For Jason Critchfield was the big man in the field of applied psychomechanics. He was the president of the great Solarwide Electric Corporation; and it was well known that Solarwide had been ex­perimenting with that branch of science for more than seven years, in the hope of producing a safe and marketable robot.

Incidentally, in all its experimenting, Solarwide had, so far, been unsuccessful. It was for this reason that Jason had sent for the all but perfect Mr. McClintock.

“Yes, I want to offer you a job,” Critchfield said, after McClintock had stammered out his thanks. “I’ve had Paulding and Kramer and Seabright working on robot behavior patterns for years now, and I still haven’t got anything I can put on the market. That Meadows is the best thing they’ve been able to show me.”

“It seemed pretty efficient to me,” said McClintock dubiously. “I was really surprised when it answered the door. I couldn’t notice anything wrong with it. I’d say it was a splendid piece of machinery.”

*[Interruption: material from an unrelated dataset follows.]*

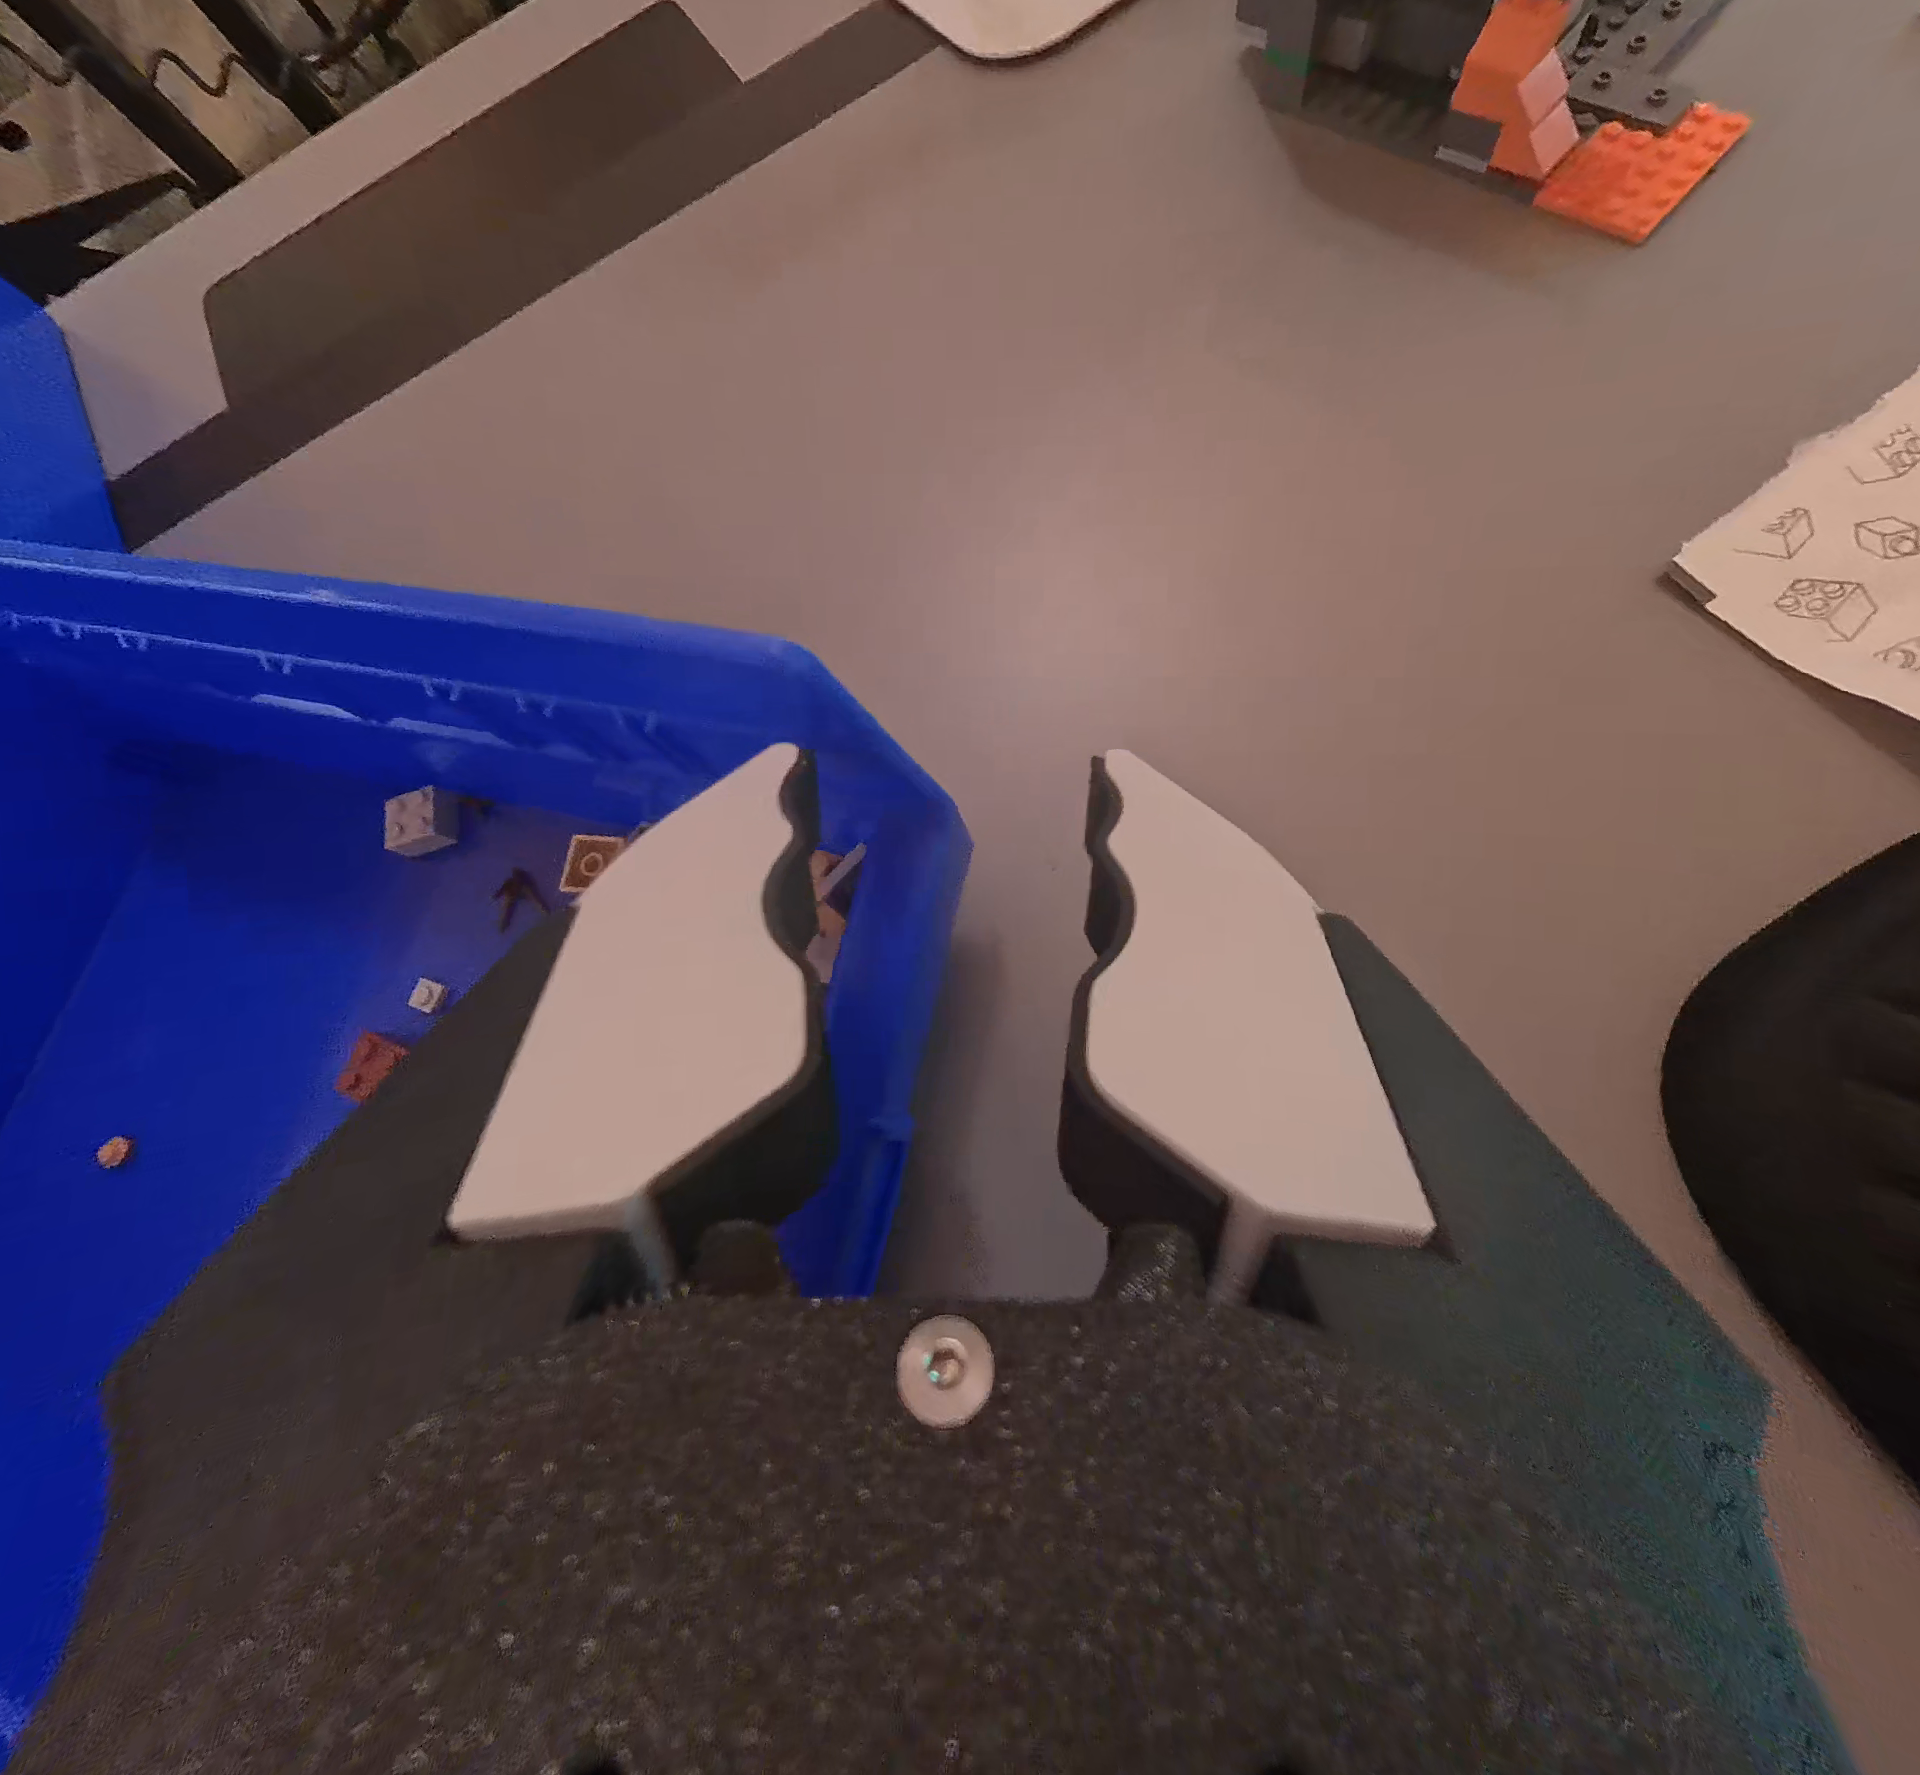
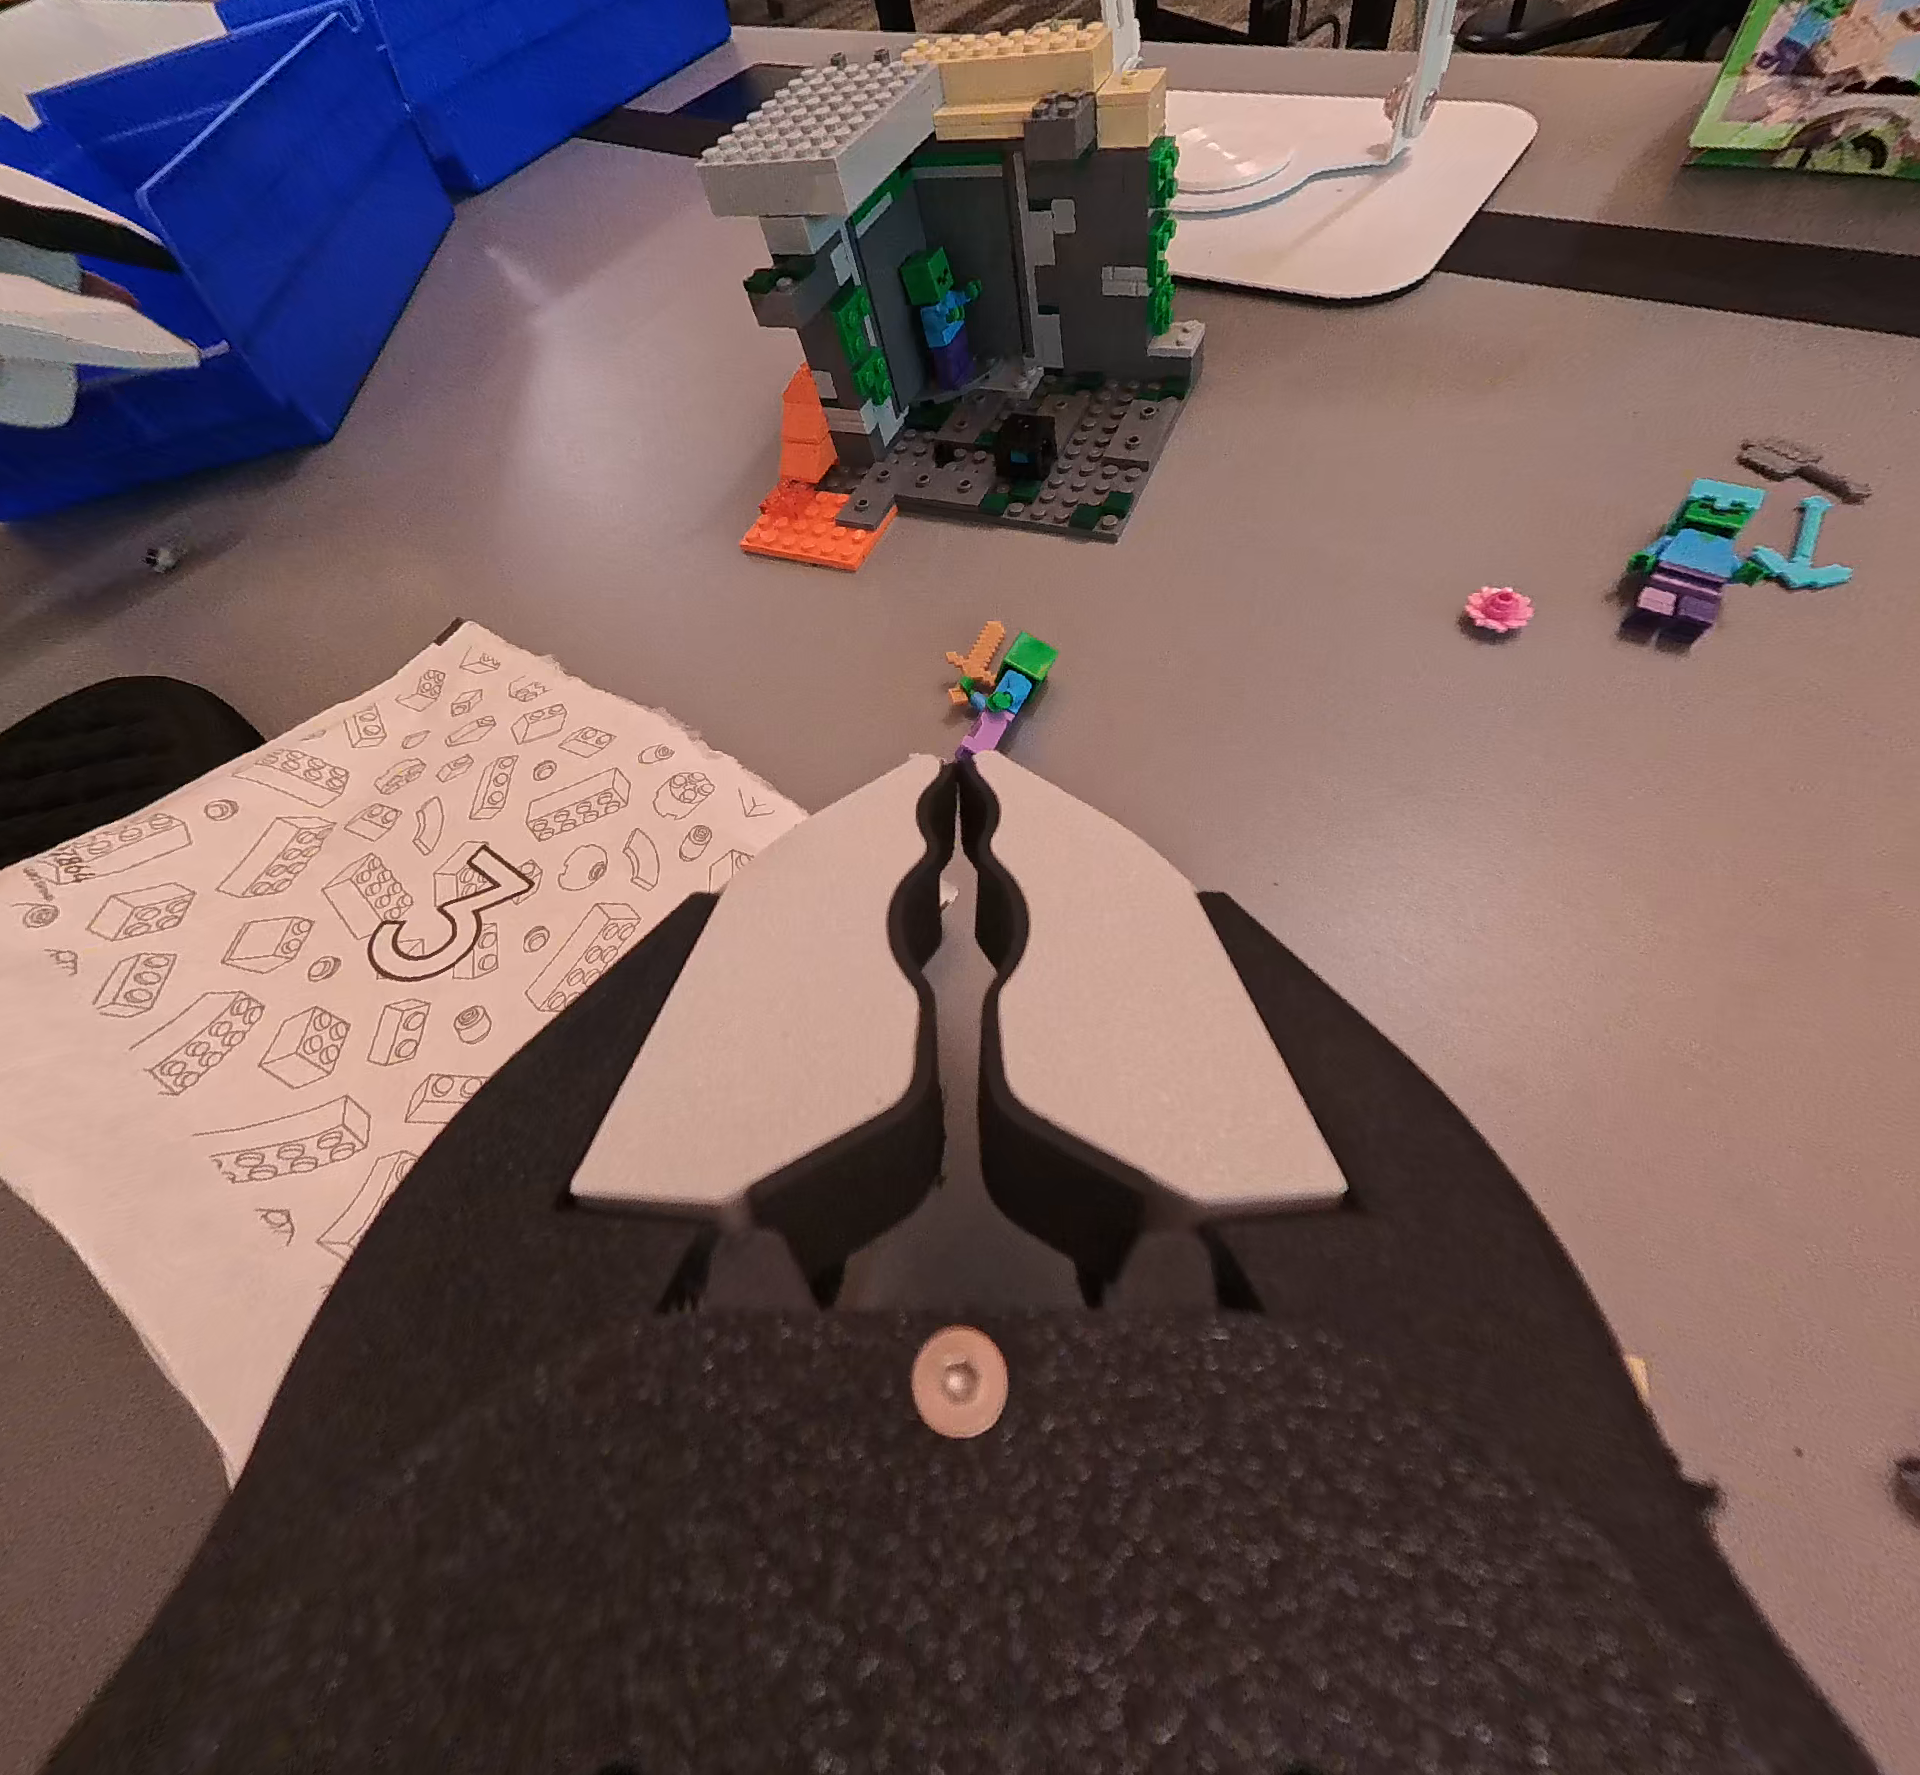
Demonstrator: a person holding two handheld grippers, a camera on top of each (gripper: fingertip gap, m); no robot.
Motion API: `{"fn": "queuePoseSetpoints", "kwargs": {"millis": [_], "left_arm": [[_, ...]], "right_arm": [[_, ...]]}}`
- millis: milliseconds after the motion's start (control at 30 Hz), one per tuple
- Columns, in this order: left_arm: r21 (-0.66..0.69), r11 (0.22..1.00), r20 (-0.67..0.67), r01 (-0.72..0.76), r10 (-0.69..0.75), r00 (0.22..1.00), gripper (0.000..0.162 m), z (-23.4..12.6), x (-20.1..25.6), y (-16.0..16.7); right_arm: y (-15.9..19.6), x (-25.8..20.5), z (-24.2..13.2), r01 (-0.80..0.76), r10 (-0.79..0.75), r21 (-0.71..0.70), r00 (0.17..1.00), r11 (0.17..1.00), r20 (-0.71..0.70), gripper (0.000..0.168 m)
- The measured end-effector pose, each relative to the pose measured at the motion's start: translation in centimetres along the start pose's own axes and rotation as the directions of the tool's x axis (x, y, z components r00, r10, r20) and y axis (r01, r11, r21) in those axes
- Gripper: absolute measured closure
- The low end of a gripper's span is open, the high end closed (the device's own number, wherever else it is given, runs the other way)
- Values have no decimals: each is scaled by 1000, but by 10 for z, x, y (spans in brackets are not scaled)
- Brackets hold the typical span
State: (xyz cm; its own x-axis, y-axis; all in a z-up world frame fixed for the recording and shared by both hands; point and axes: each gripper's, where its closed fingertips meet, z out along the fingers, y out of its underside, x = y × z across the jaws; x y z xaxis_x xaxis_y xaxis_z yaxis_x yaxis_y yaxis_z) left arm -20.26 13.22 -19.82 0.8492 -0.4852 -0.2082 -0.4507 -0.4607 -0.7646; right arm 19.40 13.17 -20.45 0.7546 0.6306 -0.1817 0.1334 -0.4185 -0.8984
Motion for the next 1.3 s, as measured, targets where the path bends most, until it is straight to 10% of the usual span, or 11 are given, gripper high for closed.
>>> {"fn": "queuePoseSetpoints", "kwargs": {"millis": [333,733,1300], "left_arm": [[-301,940,-196,-160,104,975,132,-27,39,65],[-349,922,-280,-168,68,958,152,-19,52,87],[-203,979,102,-33,55,993,130,-26,-53,40]], "right_arm": [[0,-1,-2,-6,6,6,1000,1000,11,168],[3,-2,0,-8,8,-5,1000,1000,13,168],[1,0,-3,-19,19,10,1000,1000,13,168]]}}
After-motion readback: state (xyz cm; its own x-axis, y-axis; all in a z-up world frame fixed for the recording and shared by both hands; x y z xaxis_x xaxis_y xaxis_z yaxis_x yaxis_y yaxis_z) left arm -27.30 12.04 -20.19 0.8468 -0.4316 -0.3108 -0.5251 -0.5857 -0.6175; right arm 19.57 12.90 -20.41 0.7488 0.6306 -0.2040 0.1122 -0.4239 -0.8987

Jason grunted again. “Cost me, all told, nearly a million dollars. Just that one model ran me a hundred and twenty thousand. He ought to be good. That bunch of ignoramuses I keep had to do something to earn their pay. But I couldn’t sell a contraption like Meadows. I should say not.”

“May I ask why?”

“Sure. It’s no secret. The damn thing isn’t safe!”

Jason took out a cigarette, lit it, and, as an afterthought, offered one to the other man. He puffed it a minute, settled back in his chair, and be­gan to pour out his troubles.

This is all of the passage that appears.